Gabriel Rivera

No. 69
- Position: Nose tackle

Personal information
- Born: April 7, 1961 Crystal City, Texas, U.S.
- Died: July 16, 2018 (aged 57) San Antonio, Texas, U.S.
- Listed height: 6 ft 2 in (1.88 m)
- Listed weight: 293 lb (133 kg)

Career information
- High school: Jefferson (San Antonio)
- College: Texas Tech
- NFL draft: 1983: 1st round, 21st overall pick

Career history
- Pittsburgh Steelers (1983);

Awards and highlights
- Consensus All-American (1982); SWC Defensive Player of the Year (1982); First-team All-SWC (1982); SWC All-Decade Team;

Career NFL statistics
- Games played: 6
- Sacks: 2
- Stats at Pro Football Reference
- College Football Hall of Fame

= Gabriel Rivera =

American football player (1961–2018)

Gabriel Rivera (April 7, 1961 – July 16, 2018), nicknamed "Señor Sack", was an American professional football player who was a nose tackle in the National Football League (NFL). Rivera played college football for Texas Tech Red Raiders, earning consensus All-American honors in 1982. Rivera was a first-round pick in the 1983 NFL draft by the Pittsburgh Steelers.

==College career==
Rivera attended Texas Tech University, and played for the Texas Tech Red Raiders football team from 1979 to 1982. At 6'3" and 230 pounds, he was recruited as a tight end and linebacker before growing to between 270 and 300 pounds. Despite his weight, Rivera was able to complete a 40-yard dash in 4.8 seconds as a noseguard. While at Texas Tech, he earned the nickname "Señor Sack".

Rivera finished his four-year career at Texas Tech with 321 tackles, 34 tackles for loss, 14 sacks, 11 pass deflections, and 6 fumble recoveries. His 1982 total of 105 tackles still holds the school record for most tackles by a defensive tackle. Rivera garnered significant national attention following a 10–3 loss against the #1 ranked 1982 Washington Huskies football team, in which he logged 10 tackles, 4 pass deflections, 4 quarterback pressures, and a sack.

In 1980, Rivera earned honorable-mention All-American honors as a sophomore. In 1982, he was recognized as a consensus first-team All-American as a senior defensive tackle. Additionally, Rivera was named the Southwest Conference Defensive Player of the Year, and would later be named to the Southwest Conference All-Decade team. He appeared in the 1982 Bob Hope Christmas Show and was introduced as an All American Defensive Lineman.

He was named to the National Football Foundation & College Hall of Fame in May 2012. He was named as the fourth member of Texas Tech's Ring of Honor on July 2, 2014, and had his name inscribed on Jones AT&T Stadium along with fellow College Football Hall of Fame members Donny Anderson, Dave Parks and E. J. Holub.

==Professional career==
The Pittsburgh Steelers selected Rivera in the first round (21st pick overall) of the 1983 NFL Draft. Rivera's selection was notable because the Steelers decided to pass on hometown hero and University of Pittsburgh quarterback Dan Marino as heir apparent to Terry Bradshaw. Instead, head coach Chuck Noll chose to rebuild from the defensive side as the team had done a decade earlier with "Mean" Joe Greene. Rivera was considered to be one of the fastest defensive linemen coming out of college.

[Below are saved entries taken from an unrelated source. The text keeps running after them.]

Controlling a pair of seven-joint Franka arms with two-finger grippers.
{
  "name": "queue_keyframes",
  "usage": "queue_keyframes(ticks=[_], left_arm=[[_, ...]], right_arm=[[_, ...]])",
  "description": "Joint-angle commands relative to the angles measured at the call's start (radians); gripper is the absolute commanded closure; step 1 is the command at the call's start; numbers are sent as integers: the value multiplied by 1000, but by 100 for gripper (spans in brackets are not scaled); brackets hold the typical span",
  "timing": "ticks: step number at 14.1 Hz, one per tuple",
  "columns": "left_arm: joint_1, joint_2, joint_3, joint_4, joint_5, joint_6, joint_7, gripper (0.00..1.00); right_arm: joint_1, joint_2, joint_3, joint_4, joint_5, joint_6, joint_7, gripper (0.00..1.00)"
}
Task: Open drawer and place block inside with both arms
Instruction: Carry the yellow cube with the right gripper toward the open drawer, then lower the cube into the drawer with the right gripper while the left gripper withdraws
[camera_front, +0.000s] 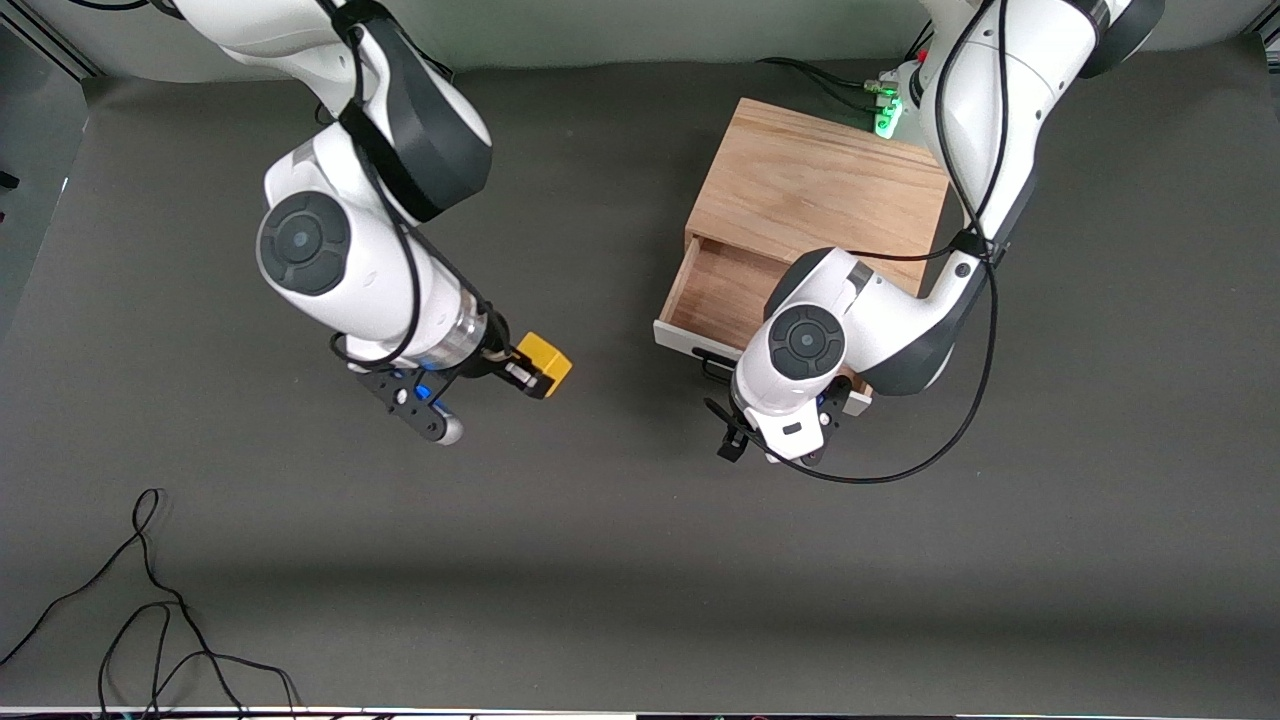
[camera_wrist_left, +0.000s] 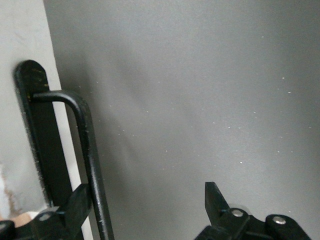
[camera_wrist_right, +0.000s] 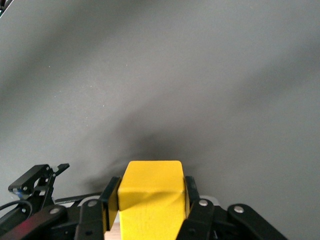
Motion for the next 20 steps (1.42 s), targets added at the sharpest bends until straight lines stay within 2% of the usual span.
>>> queue_keyframes(ticks=[1, 7, 9, 11, 14, 18, 20], left_arm=[[-23, 28, 16, 52, 29, 42, -26, 0], [-9, 13, 16, 66, 43, 76, -13, 0], [70, -47, 24, 78, 43, 52, 46, 0], [161, -101, 1, 81, 2, -61, 191, 0], [315, -187, -5, 77, -124, -211, 483, 0], [513, -277, -5, 75, -204, -420, 911, 0], [584, -326, -4, 65, -206, -503, 1093, 0]], right_arm=[[30, 3, -5, 39, -5, -10, 69, 100], [90, 15, -5, 53, -39, 19, 149, 100], [125, 28, -5, 53, -51, 56, 196, 100], [168, 34, -5, 56, -68, 109, 264, 100], [249, 72, -5, 63, -72, 177, 292, 100], [358, 236, -5, 180, -120, 194, 287, 100], [383, 284, -4, 185, -175, 193, 286, 100]])
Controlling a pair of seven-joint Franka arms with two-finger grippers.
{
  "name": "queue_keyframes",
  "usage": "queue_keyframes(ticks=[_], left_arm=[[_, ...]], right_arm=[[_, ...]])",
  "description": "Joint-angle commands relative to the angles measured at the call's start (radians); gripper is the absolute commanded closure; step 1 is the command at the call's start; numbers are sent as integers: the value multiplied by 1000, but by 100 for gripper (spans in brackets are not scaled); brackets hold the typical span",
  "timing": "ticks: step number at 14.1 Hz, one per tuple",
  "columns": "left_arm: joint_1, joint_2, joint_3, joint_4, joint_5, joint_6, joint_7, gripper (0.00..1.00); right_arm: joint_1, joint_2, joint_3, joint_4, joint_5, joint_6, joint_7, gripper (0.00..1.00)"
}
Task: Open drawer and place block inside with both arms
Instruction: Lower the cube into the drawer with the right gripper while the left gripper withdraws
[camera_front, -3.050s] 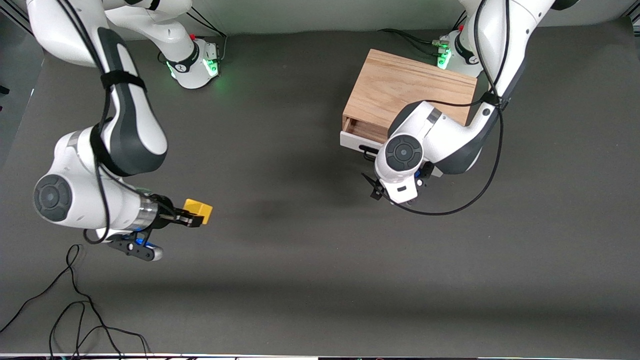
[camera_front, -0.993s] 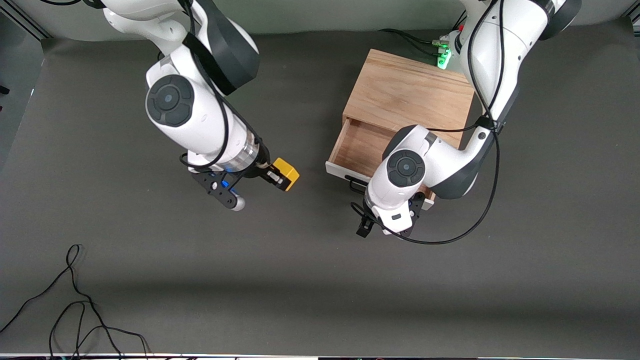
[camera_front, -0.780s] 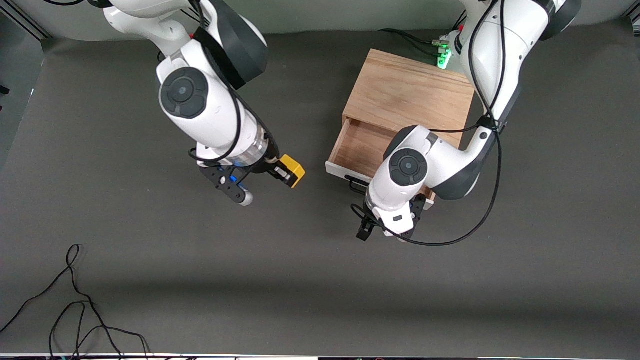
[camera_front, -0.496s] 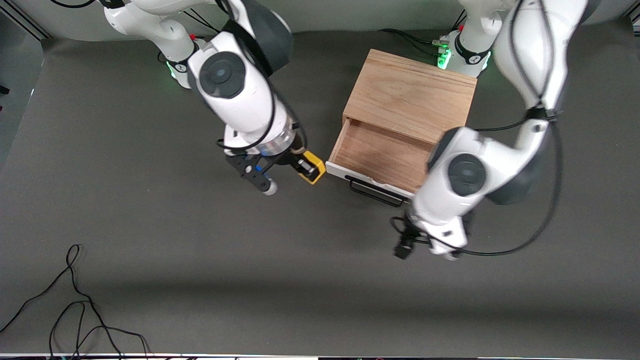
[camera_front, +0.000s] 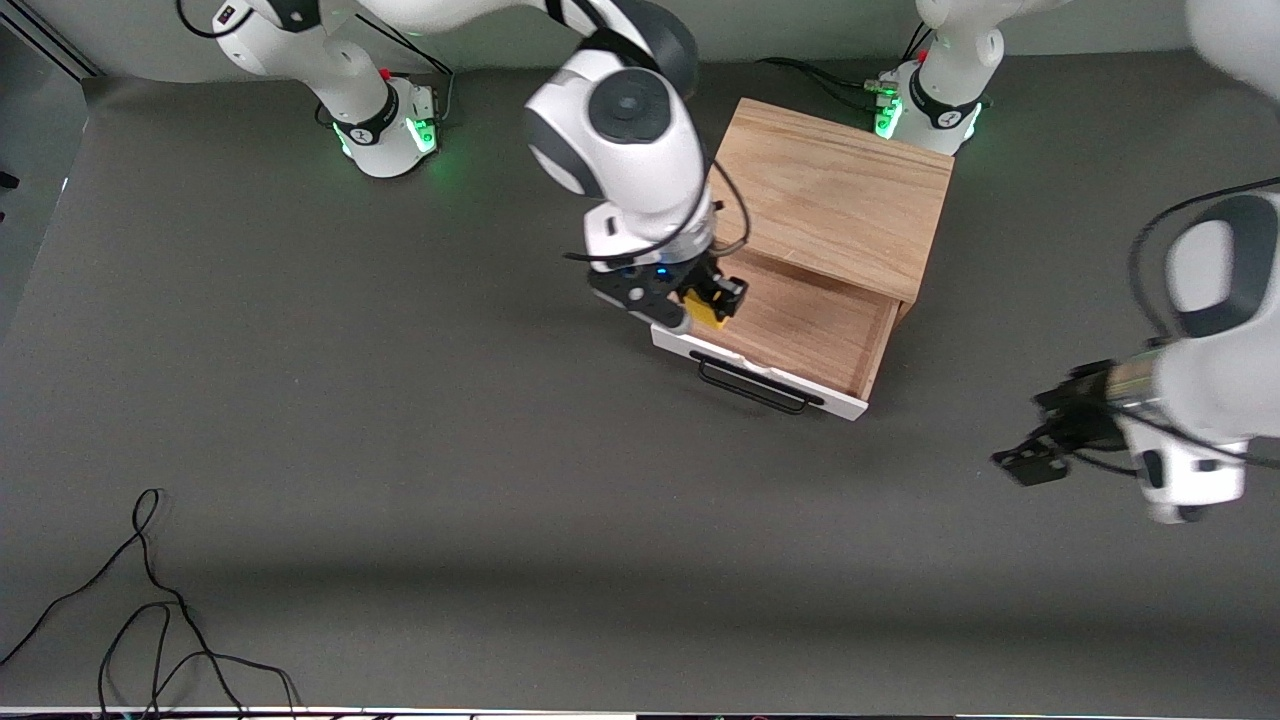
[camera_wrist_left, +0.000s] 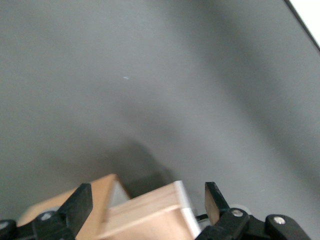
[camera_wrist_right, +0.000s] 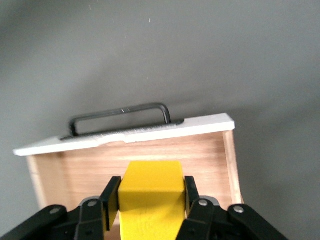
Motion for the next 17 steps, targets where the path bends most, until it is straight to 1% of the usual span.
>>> queue_keyframes(ticks=[1, 3, 4, 5, 8, 11, 12, 13, 14, 17], left_arm=[[84, -106, -9, -68, -21, -85, 243, 0], [131, -198, -9, -137, -23, -108, 401, 0], [139, -244, -6, -168, -23, -113, 474, 0], [139, -289, -5, -203, -23, -114, 533, 0], [138, -401, -3, -284, -21, -117, 671, 0], [135, -430, -3, -292, -16, -134, 817, 0], [132, -437, -3, -292, -6, -133, 831, 0], [128, -444, -3, -292, 0, -133, 833, 0], [128, -453, -3, -294, 0, -137, 834, 0], [127, -478, -3, -304, 0, -114, 833, 0]], right_arm=[[21, 99, -7, 88, -51, -11, 19, 100], [21, 119, -6, 86, -51, -16, 19, 100], [21, 126, -1, 86, -49, -16, 19, 100], [21, 132, 11, 86, -51, -16, 19, 100], [21, 136, 22, 83, -44, -16, 22, 100], [19, 146, 25, 80, -44, -16, 22, 99], [19, 146, 26, 80, -44, -16, 22, 82], [19, 146, 25, 80, -46, -16, 22, 28], [19, 144, 25, 81, -49, -16, 22, 1], [7, 127, 23, 94, -49, -19, 19, 0]])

As the 1983 season progressed, Rivera slowly began to come on, getting two sacks in his first six games played. But on October 20, 1983, Rivera was paralyzed in a car wreck. Driving while drunk, he crossed into another lane and collided with another vehicle. The then 22-year-old was treated for head, neck, chest and abdominal injuries, as well as significant memory loss. The crash occurred at 9:00 p.m. in Ross Township, a northern suburb of Pittsburgh.

==Personal life==
Rivera had three wives, Kimberly, whom he met at Texas Tech, they had a son Timothy; Carmen, whom he met during physical therapy; and Nancy, whom he met at the zoo, Gabriel adopted both of her daughters, Raenelda and Myste. Gabriel and Nancy were married from 1999 until his death in 2018.
Gabriel also had 4 grandchildren, Hailey, Allen, Esben and Nathaniel.
For the last 19 years of his life Gabriel was a volunteer at Inner City Development Center in San Antonio, Texas. While there he tutored and mentored at risk youth in the 78207 community which is also known as the Barrio.

He died on July 16, 2018, from complications related to a perforated bowel.